_WHAT THIS TASK INVOLVES:_ Below is a listing to copy exactly; no image goes into the copy.

=== Section Start ===

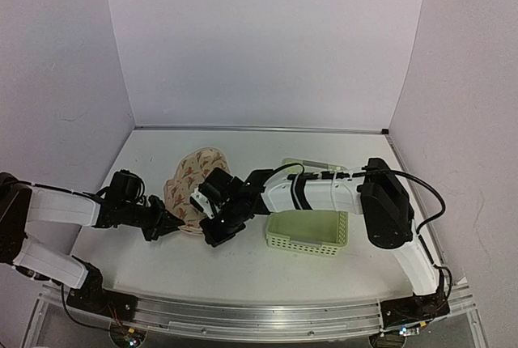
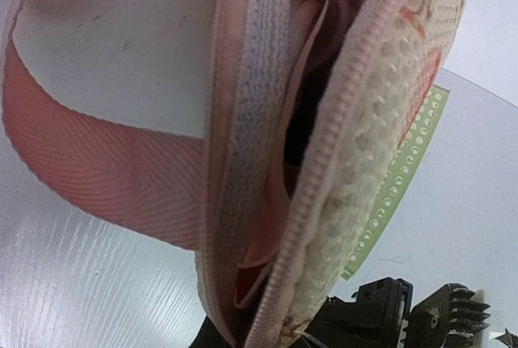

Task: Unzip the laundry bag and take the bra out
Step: Unzip the zipper of the laundry bag, then adjust the laundry bag at the center of the board.

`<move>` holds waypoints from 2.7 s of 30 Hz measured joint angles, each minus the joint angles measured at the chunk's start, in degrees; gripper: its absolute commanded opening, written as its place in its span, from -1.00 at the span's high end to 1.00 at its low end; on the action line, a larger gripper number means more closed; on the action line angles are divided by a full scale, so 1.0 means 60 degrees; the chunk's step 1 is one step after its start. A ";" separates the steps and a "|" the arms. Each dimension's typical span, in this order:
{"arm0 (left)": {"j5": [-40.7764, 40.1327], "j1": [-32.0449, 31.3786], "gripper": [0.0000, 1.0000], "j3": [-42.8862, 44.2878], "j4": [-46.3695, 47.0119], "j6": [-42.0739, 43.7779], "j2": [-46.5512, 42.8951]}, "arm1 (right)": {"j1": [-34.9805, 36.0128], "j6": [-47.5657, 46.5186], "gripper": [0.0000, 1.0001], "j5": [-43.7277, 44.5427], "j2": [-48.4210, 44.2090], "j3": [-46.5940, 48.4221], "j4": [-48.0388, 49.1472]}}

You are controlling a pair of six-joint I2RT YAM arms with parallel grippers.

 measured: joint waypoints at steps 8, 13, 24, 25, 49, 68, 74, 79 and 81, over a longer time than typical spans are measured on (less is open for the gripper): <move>0.0718 0.0455 1.00 0.0637 -0.1231 0.1453 -0.0033 | -0.0007 -0.0903 1.00 0.0412 -0.0670 -0.1045 0.0211; 0.1209 0.0878 1.00 0.1009 -0.2182 0.2503 -0.0069 | -0.0007 -0.1774 1.00 0.0721 -0.0998 -0.1381 0.0299; 0.1672 0.1064 1.00 0.1246 -0.3078 0.3756 -0.0270 | -0.0328 -0.2798 1.00 0.0867 -0.1177 -0.1392 -0.0135; 0.1687 0.1071 1.00 0.1246 -0.3096 0.3810 -0.0291 | -0.0433 -0.2834 1.00 0.0845 -0.1173 -0.1344 -0.0233; 0.2266 0.1126 1.00 0.1501 -0.3319 0.4594 -0.1268 | -0.1384 -0.3078 1.00 0.0452 -0.0437 0.0415 -0.1683; 0.1880 0.1388 1.00 0.1956 -0.3610 0.4670 -0.0204 | -0.1093 -0.2750 1.00 -0.0401 -0.0288 -0.0514 -0.0991; 0.1566 0.1712 0.86 0.2616 -0.3945 0.4819 0.0980 | -0.0718 -0.2339 1.00 -0.0346 -0.0302 -0.0645 -0.0601; 0.1038 0.1738 0.42 0.3530 -0.4495 0.5227 0.1730 | -0.0608 -0.1701 1.00 -0.0280 -0.0262 -0.0426 -0.0532; 0.0703 0.1785 0.25 0.3829 -0.4615 0.5395 0.1851 | -0.0590 -0.1381 1.00 -0.0280 -0.0120 0.0040 -0.0576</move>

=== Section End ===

_OUTPUT BELOW:_
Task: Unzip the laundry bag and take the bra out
Step: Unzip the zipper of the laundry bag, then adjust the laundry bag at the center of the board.

`<move>` holds waypoints from 2.7 s of 30 Hz measured joint angles, each minus the joint angles measured at the chunk's start, in degrees; gripper: its absolute commanded opening, written as its place in its span, from -1.00 at the span's high end to 1.00 at its low end; on the action line, a larger gripper number means more closed; on the action line angles are divided by a full scale, so 1.0 means 60 degrees; the chunk's step 1 is one step after its start. A ";" separates the steps and a "|" the arms. Each dimension's typical span, in this order:
{"arm0 (left)": {"j5": [-40.7764, 40.1327], "j1": [-32.0449, 31.3786], "gripper": [0.0000, 1.0000], "j3": [-42.8862, 44.2878], "j4": [-46.3695, 47.0119], "j6": [-42.0739, 43.7779], "j2": [-46.5512, 42.8951]}, "arm1 (right)": {"j1": [-34.9805, 36.0128], "j6": [-47.5657, 46.5186], "gripper": [0.0000, 1.0001], "j5": [-43.7277, 44.5427], "j2": [-48.4210, 44.2090], "j3": [-46.5940, 48.4221], "j4": [-48.0388, 49.1472]}}

You are controlling a pair of six-joint I2RT YAM arms with parallel grippers.

 measured: joint waypoints at steps 8, 13, 24, 25, 49, 68, 74, 79 and 81, over a longer time than typical spans are measured on (less is open for the gripper): <move>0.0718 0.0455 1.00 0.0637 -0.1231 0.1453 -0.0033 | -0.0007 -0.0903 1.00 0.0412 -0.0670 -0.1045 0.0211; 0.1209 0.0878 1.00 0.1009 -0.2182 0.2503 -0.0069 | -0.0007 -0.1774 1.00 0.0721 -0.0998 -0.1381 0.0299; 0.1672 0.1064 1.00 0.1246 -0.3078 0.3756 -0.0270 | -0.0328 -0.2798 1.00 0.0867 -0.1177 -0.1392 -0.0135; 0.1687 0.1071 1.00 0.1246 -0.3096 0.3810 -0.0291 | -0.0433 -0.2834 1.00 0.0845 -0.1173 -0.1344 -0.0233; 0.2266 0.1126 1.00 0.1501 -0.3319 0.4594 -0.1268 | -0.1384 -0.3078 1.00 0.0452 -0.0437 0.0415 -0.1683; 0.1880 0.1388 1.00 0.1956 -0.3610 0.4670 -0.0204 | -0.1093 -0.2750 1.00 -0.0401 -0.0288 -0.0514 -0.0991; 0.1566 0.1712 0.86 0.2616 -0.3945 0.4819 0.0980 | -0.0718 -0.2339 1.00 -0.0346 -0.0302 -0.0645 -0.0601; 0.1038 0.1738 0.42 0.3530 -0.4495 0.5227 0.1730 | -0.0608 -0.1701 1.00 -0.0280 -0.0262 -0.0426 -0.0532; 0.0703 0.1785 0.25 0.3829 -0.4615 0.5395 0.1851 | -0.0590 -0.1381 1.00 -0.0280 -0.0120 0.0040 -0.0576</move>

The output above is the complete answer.